Pharmaceutical researcher summarized Python control statements

for statement

for can be used to iterate a predetermined number of times. As for variable in iterable (list etc.):, describe the processing content by indenting 4 half-width spaces with line breaks.

carbon_numbers = [16, 18, 20, 22, 24]

for Cn in carbon_numbers:
    print(Cn, 0, sep=':')

In the above example, carbon numbers is used as a list of the number of carbon atoms (chain length) of fatty acids, and the abbreviations of saturated fatty acids corresponding to each are created.

range

You can also use range as an iterable. range is an image like a continuous list of integers in a specified range.

Cn = 22

for Un in range(4, 7):
    print(Cn, Un, sep=':')
    
for Un in range(7):
    print(Cn, Un, sep=':')

In the example above, range (4, 7) indicates a contiguous integer (4, 5, 6) from 4 to 6. Also, writing range (7) means consecutive integers from 0 to 6 (0, 1, 2, 3, 4, 5, 6). Here, a numerical value indicating the degree of unsaturation of fatty acid (the number of double bonds in the carbon chain) is generated.

enumerate

You can retrieve the iterable index number and element as a set by using ʻenumerate` as shown below.

fatty_acids = ['FA 16:0', 'FA 18:0', 'FA 18:1']

for fatty_acid in fatty_acids:
    print(fatty_acid)

for i, fatty_acid in enumerate(fatty_acids):
    print(f'{i}: {fatty_acid}')

In the above example, the index number of the list fatty_acids is stored in ʻi, the values of the elements of the list fatty_acidsare stored in thefatty_acid in order, and it is output by print`. ..

dictionary

You can also iterate over a dictionary using for. An example is shown below.
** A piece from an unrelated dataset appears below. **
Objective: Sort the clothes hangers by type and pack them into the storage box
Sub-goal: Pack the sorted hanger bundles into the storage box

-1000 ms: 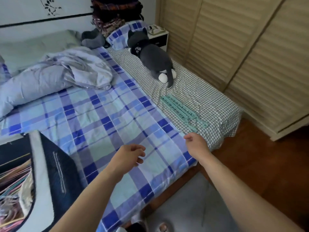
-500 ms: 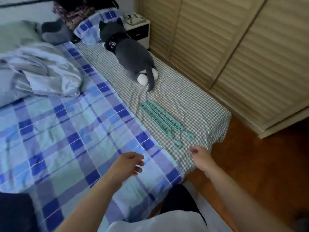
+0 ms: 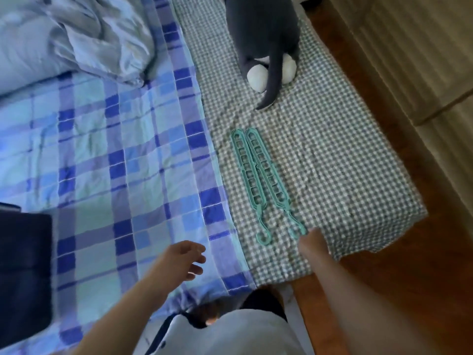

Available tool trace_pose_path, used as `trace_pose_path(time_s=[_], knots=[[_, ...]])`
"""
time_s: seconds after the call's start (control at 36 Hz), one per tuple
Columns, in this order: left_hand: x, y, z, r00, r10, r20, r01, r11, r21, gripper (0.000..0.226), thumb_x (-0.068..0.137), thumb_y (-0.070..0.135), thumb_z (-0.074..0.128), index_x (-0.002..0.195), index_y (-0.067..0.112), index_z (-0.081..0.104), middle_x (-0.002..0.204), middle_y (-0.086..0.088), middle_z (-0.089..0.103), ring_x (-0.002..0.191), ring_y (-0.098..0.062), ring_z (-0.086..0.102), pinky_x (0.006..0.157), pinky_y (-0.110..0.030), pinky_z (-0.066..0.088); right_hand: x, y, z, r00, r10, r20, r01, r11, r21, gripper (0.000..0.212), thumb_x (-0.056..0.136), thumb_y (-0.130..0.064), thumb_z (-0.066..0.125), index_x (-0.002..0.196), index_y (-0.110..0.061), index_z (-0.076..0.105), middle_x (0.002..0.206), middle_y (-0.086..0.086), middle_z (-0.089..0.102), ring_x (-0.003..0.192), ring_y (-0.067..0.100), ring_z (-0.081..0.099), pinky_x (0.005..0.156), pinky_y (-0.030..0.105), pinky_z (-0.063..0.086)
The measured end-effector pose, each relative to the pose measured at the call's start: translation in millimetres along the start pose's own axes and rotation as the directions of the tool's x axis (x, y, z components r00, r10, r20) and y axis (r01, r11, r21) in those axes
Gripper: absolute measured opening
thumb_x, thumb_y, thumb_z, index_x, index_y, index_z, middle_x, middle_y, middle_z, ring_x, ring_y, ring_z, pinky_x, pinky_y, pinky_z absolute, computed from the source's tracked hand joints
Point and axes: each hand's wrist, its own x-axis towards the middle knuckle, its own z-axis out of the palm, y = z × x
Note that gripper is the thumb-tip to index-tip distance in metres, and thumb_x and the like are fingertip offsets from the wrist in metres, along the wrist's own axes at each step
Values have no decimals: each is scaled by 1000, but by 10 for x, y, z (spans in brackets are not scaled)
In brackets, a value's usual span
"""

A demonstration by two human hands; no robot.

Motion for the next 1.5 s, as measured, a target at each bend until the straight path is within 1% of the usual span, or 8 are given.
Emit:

fatty_acids = {'Palmitic acid': 'FA 16:0', 'Stearic acid': 'FA 18:0', 'Oleic acid': 'FA 18:1'} #Fatty acid name (common name) and abbreviation

for key in fatty_acids.keys(): #Dictionary key
    print(key)
    
for value in fatty_acids.values(): #Dictionary value
    print(value)
    
for key, value in fatty_acids.items(): #Dictionary keys and values
    print(f'{key} is {value}')

    
exact_mass = {'C': 12, 'H': 1.00783, 'O': 15.99491} #Element symbol and atomic weight
formula_pa = {'C': 16, 'H': 32, 'O': 2} #Element symbol and number of atoms (composition formula)
em_pa = 0

for key, value in formula_pa.items():
    em_pa += exact_mass[key] * value #Multiply the atomic weight and the number of atoms
print(em_pa)


fatty_acids = {16: [0, 1], 18: [0, 1, 2, 3, 4], 20: [0, 3, 4, 5], 22: [0, 4, 5, 6]} #A dictionary with the number of carbon atoms of fatty acid as the key and the number of double bonds as the value

for Cn, Uns in fatty_acids.items():
    for Un in Uns:
        print(Cn, Un, sep=':')

Here, ʻa = a + n can be written as ʻa + = n. The part ʻem_pa + = exact_mass [key] * value means that each atom is multiplied by the atomic weight and the number of atoms and added to the variable ʻem_pa that calculates the precise mass.

Combination with conditional branching

Of course, it can also be combined with ʻif`.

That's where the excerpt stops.